March 22, 2016

Ainda desigual


Marcus Faustini

O discurso da moralidade — bem e mal, puros e impuros — não será suficiente para criar o pacto de que a sociedade brasileira precisa na superação da crise política. Mostrar claramente quais são as propostas de continuidade da diminuição das desigualdades é um pressuposto básico.

A crise política é também uma dimensão da cultura. Sempre é? Por definição é possível dizer que sim, pois a política expressa, além das dimensões de disputa de poder, modos culturais em encontros e desencontros. O que queremos ressaltar aqui, entretanto, é que a atual crise política expõe a fragilidade de um modelo de representação que não dá mais conta dos sujeitos do novo tecido social brasileiro. Eles trazem uma demanda por uma nova forma de se fazer política? Sim! Mas, sobretudo, exigem um lugar claro para a diminuição das desigualdades.
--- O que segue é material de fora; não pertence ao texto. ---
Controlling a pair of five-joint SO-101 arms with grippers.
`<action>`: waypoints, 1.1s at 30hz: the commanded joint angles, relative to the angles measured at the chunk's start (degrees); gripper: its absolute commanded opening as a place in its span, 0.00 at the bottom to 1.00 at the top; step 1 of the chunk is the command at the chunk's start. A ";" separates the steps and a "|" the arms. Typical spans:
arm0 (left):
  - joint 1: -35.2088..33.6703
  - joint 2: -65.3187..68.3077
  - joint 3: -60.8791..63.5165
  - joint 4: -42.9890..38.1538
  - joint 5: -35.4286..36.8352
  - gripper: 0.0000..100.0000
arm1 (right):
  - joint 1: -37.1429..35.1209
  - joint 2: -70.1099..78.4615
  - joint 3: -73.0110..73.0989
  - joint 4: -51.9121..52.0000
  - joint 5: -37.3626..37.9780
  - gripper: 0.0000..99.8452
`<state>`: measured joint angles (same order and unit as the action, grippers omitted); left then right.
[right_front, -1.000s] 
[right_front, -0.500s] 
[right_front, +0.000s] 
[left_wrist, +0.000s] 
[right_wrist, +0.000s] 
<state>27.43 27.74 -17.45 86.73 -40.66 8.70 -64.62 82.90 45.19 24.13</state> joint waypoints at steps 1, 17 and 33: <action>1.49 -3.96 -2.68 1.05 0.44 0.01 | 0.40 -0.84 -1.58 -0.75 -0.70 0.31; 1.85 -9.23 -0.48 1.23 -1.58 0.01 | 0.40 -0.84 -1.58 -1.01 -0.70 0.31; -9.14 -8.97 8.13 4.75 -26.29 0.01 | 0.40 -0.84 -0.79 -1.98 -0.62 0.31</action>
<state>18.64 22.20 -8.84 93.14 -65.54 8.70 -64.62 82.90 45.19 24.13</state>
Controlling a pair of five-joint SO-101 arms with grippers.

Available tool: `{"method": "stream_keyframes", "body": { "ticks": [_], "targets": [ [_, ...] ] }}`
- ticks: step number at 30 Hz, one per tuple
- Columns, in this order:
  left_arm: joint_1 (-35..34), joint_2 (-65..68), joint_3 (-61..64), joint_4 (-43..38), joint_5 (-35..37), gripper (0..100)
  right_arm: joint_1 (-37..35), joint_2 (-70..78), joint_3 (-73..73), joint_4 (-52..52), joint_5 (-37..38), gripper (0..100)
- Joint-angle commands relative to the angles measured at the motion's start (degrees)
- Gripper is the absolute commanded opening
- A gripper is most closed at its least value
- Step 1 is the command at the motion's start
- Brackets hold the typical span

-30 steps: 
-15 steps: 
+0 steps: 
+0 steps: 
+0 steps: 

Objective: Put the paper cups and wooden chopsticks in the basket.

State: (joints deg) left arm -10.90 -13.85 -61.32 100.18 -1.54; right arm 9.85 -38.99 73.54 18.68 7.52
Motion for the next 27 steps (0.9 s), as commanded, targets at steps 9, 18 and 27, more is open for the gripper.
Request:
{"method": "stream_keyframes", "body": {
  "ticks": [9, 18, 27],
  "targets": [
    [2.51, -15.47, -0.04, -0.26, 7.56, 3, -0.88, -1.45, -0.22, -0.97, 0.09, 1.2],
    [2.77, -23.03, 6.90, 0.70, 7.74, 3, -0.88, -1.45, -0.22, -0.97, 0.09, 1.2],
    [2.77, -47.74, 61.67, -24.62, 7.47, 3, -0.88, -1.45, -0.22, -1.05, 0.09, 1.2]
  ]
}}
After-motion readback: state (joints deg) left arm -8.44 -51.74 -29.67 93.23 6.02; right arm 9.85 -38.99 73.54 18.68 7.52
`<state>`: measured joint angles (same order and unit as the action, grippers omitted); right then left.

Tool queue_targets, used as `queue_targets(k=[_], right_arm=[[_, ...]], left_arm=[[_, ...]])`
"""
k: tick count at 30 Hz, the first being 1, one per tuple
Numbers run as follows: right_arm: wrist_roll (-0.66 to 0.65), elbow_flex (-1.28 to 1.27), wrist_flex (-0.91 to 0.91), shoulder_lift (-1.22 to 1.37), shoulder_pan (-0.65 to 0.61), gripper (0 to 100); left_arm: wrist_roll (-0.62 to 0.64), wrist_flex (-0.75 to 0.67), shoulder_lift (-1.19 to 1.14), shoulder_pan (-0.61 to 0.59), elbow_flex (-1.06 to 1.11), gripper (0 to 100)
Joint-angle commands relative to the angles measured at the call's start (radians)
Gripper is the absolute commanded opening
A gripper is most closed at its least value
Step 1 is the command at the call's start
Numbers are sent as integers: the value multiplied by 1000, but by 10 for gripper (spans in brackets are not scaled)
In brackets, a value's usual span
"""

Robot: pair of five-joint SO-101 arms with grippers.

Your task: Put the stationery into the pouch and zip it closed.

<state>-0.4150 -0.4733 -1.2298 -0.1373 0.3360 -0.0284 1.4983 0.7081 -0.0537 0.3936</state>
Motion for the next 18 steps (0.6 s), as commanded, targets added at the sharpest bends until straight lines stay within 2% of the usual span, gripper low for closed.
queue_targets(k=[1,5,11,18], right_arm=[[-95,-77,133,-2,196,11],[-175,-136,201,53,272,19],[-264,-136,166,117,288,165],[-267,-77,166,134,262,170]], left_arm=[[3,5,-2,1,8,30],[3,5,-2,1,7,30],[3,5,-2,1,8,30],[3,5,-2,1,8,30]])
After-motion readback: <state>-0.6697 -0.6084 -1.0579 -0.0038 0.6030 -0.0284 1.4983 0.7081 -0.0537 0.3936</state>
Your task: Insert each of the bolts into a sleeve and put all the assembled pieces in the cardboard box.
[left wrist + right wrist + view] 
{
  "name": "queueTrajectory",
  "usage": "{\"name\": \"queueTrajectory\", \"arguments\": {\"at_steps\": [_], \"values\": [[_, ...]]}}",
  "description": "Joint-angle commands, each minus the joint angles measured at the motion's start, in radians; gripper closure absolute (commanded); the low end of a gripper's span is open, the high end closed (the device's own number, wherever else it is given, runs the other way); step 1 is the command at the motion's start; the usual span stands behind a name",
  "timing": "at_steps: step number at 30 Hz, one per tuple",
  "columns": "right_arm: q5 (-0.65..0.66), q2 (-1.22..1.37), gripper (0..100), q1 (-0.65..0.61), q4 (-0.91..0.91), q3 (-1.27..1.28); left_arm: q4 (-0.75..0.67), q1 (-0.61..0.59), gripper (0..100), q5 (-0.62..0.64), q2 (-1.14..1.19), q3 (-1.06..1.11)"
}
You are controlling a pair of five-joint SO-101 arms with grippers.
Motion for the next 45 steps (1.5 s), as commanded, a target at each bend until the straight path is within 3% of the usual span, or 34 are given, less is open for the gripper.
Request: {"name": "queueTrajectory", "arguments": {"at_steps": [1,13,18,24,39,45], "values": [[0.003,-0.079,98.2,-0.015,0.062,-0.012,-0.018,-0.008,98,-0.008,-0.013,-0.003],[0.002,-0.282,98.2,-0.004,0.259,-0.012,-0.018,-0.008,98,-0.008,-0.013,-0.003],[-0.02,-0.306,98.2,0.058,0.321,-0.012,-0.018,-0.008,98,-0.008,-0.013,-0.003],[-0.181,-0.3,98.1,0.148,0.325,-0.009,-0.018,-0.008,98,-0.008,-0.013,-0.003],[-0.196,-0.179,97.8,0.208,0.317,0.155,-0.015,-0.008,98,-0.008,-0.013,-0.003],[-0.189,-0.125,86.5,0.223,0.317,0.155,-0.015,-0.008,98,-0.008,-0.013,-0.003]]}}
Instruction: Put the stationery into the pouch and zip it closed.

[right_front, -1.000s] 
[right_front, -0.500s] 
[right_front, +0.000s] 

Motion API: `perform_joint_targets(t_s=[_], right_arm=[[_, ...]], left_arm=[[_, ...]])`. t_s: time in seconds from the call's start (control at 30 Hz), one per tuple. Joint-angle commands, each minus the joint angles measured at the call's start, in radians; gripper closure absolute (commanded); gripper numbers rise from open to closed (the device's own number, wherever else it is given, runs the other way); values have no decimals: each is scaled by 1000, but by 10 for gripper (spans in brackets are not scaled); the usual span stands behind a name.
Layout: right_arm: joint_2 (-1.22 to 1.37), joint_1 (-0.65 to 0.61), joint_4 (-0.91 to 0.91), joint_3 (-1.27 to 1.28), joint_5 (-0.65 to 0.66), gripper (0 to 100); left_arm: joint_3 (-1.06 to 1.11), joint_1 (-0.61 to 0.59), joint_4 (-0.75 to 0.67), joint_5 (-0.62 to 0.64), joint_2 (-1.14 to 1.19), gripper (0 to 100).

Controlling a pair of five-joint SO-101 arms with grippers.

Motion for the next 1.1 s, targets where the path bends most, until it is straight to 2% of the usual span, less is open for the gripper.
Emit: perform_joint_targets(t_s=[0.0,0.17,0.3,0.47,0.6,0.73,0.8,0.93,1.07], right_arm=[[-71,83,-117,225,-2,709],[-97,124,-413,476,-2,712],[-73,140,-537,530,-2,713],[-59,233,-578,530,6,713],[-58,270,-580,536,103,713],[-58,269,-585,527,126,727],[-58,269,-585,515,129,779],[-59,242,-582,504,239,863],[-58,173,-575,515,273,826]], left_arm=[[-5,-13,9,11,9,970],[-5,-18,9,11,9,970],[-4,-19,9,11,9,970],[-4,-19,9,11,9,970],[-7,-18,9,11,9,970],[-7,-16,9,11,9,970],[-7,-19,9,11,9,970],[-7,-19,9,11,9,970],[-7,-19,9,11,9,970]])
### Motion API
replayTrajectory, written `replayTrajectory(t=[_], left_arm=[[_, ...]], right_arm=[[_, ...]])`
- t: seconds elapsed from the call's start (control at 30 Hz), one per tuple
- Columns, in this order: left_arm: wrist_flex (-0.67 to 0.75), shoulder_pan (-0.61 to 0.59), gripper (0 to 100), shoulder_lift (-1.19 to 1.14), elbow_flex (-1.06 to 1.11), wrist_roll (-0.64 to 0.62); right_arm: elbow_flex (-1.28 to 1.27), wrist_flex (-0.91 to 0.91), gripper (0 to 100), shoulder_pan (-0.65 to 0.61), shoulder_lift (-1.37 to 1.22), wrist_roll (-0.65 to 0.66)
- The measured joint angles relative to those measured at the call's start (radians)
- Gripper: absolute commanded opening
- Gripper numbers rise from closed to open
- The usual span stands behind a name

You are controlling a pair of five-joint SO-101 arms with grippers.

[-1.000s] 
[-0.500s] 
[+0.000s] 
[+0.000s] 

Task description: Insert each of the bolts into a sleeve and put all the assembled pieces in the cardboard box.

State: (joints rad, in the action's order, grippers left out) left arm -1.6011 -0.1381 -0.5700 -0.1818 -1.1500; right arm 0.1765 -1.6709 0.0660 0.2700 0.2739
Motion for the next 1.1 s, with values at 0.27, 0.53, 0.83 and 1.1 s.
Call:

Muitas foram as reações à ida, pela condução coercitiva, do ex-presidente Lula para prestar depoimento nas investigações da Lava-Jato. Daquelas que apontavam nesse ato mais uma investida contra o estado democrático de direito até as que viam, nessa ação, a comprovação de culpa do líder popular. Entre as reações contrárias, uma delas não pode ser taxada de reação orquestrada de militantes “pagos”: a fala de diversos jovens que não são petistas, bastante críticos cotidianamente ao partido, defendendo as conquistas sociais e vendo Lula como um espelho desses avanços. O ato de conduzi-lo dessa forma soou como um espetáculo para atingir o imaginário dessas conquistas.

Esses jovens são formadores de opinião dessa geração de origem popular que, mesmo com a diminuição de seu poder econômico com a crise, mantém códigos médios urbanos alcançados pelas políticas de mobilidade social acentuadas no governo de Lula. Não à toa, os engajamentos dessa juventude estão focados nas questões do direito à cidade e respeito às minorias. Precisam que a cidade seja barata e democrática por serem uma classe média emergente com desejo de experiências culturais e de protagonismo nas representações. Para aqueles que se colocam em oposição ao PT, o medo de assumir compromissos com projetos claros de melhoria de vida das pessoas revela uma tentativa de flerte com uma elite conservadora, que se sentiu ameaçada em dividir os espaços político e público e nas representações sociais do país com esses que ganharam força na última década. Enquanto a economia dava sinais positivos, isso era até tolerável, desde que existisse a manutenção da hierarquia em quem determinava o que poderia ser absorvido ou não.

Não estamos dizendo aqui que existiu ou não corrupção envolvendo Lula. Isso deve ser investigado com a sobriedade de que a Justiça precisa. Mas a espetacularização presente torna-se um instrumento para desgaste político daqueles que ocupam o governo central muito mais do que o combate aos processos de corrupção, gerando dúvidas de seus objetivos e reações desses que emergiram no novo tecido social proporcionado pelas mudanças no país.

O maior desafio do país é a desigualdade social, é preciso lembrar sempre! Políticas para sua superação não podem ser apenas um plus, uma benevolência, de quando estamos em momentos de “bonança” na economia. Suas causas são as já exaustivamente debatidas falta de acesso a oportunidades iguais para todos, mas, sobretudo, a concentração de renda. O racismo estruturado dentro do Estado e nas representações na vida pública é instrumento da manutenção dessas desigualdades. A corrupção é uma das práticas de relação com o Estado que também mantêm círculos de poder para poucos. É comum escutarmos que só o acesso à educação de qualidade pode diminuir a longo prazo essas desigualdades e suas formas de manutenção. Mas a diminuição da desigualdade não pode ser um projeto apenas de futuro. Ela é uma dimensão de nosso tempo presente. As políticas sociais, reparadoras e emancipatórias, comprovaram-se eficazes caminhos nos últimos anos. Formaram esse novo tecido social de indivíduos que possuem a clareza da necessidade dessas políticas. Fico me perguntando por que políticos de oposição não assumem com clareza a defesa das políticas sociais e se debruçam em propostas de seu desenvolvimento, corrigindo distorções e racionalizando o meio de campo para que essas consigam chegar a mais pessoas. Ao apenas dizer, laconicamente, que são a favor da continuidade sem que isso se traduza em gestos de compromisso fazem parecer que os discursos contra Lula e o PT estão ligados mais ao sucesso de suas políticas de ascensão dos mais pobres do que exatamente por possíveis envolvimentos em esquemas de corrupção.

As políticas sociais não podem ser apenas assistencialistas, para cuidar, mas manter uma determinada condição. Devem, sim, produzir mobilidade social, onde esses atendidos sejam protagonistas da vida social. Essa é a expectativa de grande parte dos cidadãos do Brasil do século XXI. Uma tarefa de qualquer partido que deseja fazer parte de nossas vidas.